* _PROVIDED ENTRIES_
Start of Block

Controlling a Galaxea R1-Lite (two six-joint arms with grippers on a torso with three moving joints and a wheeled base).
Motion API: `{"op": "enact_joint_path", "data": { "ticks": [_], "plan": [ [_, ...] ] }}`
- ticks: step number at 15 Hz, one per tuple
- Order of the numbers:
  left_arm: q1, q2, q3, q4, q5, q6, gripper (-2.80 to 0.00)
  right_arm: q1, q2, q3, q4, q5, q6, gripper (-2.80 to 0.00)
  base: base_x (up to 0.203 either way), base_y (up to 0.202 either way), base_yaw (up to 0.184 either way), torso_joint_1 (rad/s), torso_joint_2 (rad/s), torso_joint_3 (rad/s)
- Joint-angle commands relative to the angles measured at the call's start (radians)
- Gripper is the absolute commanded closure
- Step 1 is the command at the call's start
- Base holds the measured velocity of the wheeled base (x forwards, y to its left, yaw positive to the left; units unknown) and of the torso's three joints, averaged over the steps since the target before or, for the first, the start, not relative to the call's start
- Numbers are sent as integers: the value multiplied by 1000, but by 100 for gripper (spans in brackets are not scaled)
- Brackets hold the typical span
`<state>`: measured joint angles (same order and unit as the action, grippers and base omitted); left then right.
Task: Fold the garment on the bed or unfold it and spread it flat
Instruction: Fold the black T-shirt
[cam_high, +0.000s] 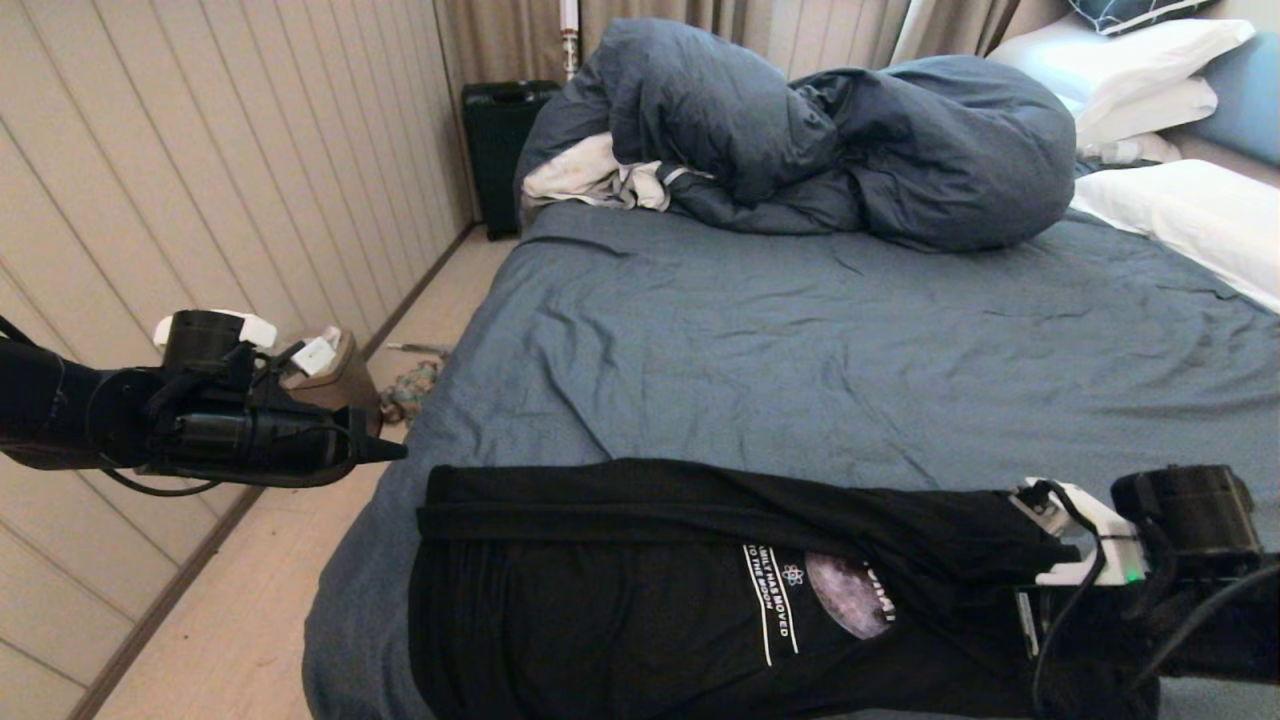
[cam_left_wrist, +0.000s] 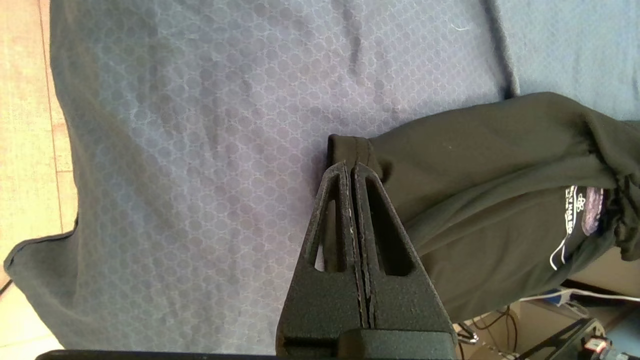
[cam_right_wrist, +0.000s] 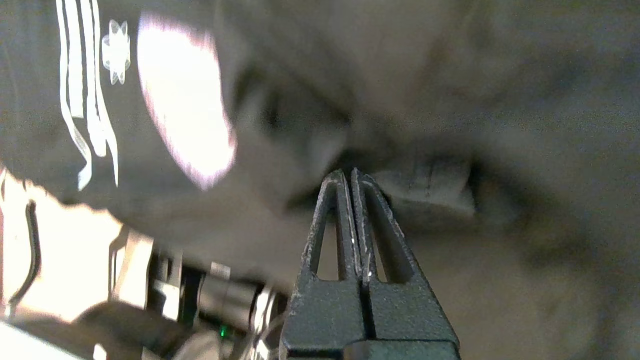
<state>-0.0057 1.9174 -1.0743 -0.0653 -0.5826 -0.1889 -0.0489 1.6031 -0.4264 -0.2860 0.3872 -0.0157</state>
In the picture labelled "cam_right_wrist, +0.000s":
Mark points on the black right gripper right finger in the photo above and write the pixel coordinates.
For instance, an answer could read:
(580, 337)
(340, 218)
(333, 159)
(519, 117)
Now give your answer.
(405, 310)

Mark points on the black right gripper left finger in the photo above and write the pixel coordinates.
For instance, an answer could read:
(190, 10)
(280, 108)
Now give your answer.
(325, 310)

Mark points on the black moon print t-shirt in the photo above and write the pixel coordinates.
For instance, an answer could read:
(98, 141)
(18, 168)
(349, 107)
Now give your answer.
(400, 100)

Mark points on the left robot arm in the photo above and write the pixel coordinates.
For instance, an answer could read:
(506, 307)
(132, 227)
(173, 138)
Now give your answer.
(220, 300)

End of Block

* _ACTION ITEM_
The line containing "Mark points on the left" and every line after it, through the end of the records, should be repeated exactly and alone.

* _REPLY TO THE TASK_
Mark points on the left robot arm in the photo above and write the pixel coordinates.
For instance, an answer could read:
(506, 307)
(132, 227)
(173, 138)
Now give your answer.
(220, 300)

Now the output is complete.